*EXERCISE*
Using the entries below, copy exactly each line from the line with "Several lookups on" up to and including the line with "A thing is named, a", with every picture left out.

*THE INPUT*
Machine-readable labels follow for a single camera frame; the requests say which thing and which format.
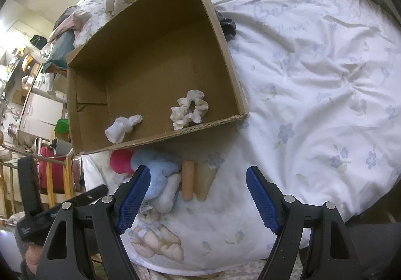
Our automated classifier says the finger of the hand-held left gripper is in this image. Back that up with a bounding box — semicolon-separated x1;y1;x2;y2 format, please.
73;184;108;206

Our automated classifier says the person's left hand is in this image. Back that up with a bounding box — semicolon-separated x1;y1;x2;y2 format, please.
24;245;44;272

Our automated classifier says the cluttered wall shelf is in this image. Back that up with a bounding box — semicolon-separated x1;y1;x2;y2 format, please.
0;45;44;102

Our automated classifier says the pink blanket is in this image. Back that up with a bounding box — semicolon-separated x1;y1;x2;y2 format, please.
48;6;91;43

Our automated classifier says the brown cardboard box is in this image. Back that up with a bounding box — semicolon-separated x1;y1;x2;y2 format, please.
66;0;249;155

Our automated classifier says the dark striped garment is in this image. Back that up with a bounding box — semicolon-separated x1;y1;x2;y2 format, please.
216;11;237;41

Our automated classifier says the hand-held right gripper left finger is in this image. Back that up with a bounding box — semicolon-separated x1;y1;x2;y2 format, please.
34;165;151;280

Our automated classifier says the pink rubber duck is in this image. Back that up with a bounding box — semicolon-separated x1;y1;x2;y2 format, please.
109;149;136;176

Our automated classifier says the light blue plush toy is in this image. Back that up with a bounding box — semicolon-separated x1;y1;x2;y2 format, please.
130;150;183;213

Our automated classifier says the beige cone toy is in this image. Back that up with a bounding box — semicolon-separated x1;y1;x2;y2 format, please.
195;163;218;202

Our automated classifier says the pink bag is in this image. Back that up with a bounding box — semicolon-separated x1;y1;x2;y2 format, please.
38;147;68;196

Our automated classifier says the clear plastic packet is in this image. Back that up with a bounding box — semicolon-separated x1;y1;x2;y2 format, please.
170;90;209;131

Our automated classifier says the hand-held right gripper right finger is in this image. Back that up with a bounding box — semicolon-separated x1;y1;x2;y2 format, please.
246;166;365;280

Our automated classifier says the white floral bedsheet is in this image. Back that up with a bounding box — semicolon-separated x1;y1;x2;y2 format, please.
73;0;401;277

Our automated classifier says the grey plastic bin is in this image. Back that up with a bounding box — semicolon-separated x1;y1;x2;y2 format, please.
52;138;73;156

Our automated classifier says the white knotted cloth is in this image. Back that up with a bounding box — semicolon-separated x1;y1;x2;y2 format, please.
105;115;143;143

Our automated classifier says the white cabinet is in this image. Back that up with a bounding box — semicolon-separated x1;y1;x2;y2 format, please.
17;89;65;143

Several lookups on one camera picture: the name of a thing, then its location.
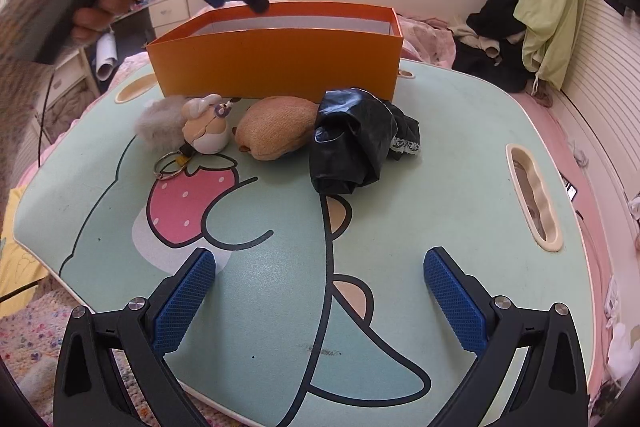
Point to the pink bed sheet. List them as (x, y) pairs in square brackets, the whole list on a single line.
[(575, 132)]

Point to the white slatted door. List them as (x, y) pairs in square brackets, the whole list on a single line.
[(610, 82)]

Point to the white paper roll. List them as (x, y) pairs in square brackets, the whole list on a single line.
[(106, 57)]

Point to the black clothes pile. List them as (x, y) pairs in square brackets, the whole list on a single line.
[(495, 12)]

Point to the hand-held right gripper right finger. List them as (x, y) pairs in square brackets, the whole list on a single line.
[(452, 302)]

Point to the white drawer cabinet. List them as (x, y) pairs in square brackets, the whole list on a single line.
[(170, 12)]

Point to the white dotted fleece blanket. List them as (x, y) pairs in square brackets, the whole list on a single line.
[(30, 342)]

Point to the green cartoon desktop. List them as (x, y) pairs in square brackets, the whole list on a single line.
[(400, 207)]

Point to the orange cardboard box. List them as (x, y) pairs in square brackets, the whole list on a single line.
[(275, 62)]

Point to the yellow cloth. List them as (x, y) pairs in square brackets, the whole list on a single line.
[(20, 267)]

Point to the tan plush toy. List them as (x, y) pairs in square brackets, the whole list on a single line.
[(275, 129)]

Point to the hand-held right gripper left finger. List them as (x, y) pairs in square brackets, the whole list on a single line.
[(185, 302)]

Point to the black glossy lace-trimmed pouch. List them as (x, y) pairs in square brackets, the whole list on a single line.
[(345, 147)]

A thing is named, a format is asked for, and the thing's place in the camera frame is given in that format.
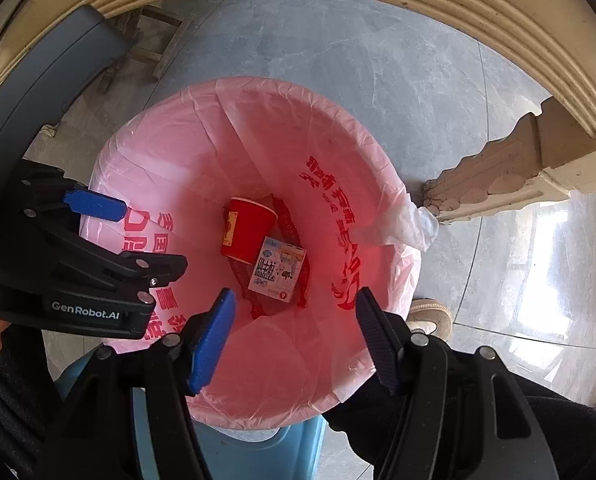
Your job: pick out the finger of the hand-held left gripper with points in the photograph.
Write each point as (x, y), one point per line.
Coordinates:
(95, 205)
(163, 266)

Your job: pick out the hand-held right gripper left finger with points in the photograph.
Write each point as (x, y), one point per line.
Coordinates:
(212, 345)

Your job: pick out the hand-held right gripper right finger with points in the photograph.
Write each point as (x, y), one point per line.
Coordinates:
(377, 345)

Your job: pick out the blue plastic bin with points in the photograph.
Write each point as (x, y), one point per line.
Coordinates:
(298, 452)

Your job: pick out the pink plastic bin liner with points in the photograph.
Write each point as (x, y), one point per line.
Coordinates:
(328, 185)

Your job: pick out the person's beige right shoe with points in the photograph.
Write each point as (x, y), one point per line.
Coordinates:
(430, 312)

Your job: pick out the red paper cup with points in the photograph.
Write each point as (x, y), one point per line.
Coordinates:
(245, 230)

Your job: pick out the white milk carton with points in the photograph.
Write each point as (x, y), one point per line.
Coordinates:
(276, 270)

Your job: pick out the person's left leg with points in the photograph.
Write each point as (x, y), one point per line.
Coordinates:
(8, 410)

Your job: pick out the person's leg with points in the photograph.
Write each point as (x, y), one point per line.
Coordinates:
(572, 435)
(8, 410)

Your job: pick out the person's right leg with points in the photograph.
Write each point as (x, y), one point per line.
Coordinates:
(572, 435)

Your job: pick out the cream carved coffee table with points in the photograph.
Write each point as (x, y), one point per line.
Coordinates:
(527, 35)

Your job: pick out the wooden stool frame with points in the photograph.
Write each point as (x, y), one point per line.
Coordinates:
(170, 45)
...
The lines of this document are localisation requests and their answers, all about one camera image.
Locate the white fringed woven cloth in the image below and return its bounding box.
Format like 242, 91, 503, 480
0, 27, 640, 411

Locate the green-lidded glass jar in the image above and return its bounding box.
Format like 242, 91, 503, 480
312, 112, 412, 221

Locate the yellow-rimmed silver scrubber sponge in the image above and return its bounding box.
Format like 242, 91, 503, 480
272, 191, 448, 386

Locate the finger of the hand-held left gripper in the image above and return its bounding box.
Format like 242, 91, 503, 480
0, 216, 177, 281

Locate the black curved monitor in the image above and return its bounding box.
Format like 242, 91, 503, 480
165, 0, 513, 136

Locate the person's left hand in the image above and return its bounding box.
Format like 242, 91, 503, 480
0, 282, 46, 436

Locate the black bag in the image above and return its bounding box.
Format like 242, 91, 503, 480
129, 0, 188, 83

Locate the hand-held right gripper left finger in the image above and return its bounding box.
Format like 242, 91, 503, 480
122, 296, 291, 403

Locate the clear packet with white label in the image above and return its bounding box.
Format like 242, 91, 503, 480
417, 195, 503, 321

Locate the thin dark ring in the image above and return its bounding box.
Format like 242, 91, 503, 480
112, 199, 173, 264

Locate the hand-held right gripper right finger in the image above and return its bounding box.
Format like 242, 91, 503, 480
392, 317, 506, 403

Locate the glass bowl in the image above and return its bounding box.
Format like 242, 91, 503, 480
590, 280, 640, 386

*RESULT OF THE TASK*
Several lookups on one camera picture: the name of a thing, then its location.
Point to the pink bed sheet. List them as (x, y) pairs in square brackets, the whole list on a single line.
[(575, 132)]

Point to the white slatted door. List them as (x, y) pairs in square brackets, the whole list on a single line.
[(610, 82)]

Point to the white paper roll. List them as (x, y) pairs in square brackets, the whole list on a single line.
[(106, 57)]

Point to the black clothes pile. List them as (x, y) pairs in square brackets, the whole list on a single line.
[(495, 12)]

Point to the hand-held right gripper right finger. List them as (x, y) pairs in square brackets, the whole list on a single line.
[(452, 302)]

Point to the white drawer cabinet. List them as (x, y) pairs in square brackets, the whole list on a single line.
[(170, 12)]

Point to the white dotted fleece blanket. List them as (x, y) pairs in square brackets, the whole list on a single line.
[(30, 342)]

Point to the green cartoon desktop. List them as (x, y) pairs in square brackets, the whole list on a single line.
[(400, 207)]

Point to the orange cardboard box. List them as (x, y) pairs in square brackets, the whole list on a single line.
[(275, 62)]

Point to the yellow cloth. List them as (x, y) pairs in square brackets, the whole list on a single line.
[(20, 267)]

Point to the tan plush toy. List them as (x, y) pairs in square brackets, the whole list on a single line.
[(275, 129)]

Point to the hand-held right gripper left finger. List them as (x, y) pairs in square brackets, the whole list on a single line.
[(185, 302)]

Point to the black glossy lace-trimmed pouch. List them as (x, y) pairs in square brackets, the whole list on a single line.
[(345, 147)]

A thing is named, a format is asked for, and the thing's place in the camera frame is given in that format.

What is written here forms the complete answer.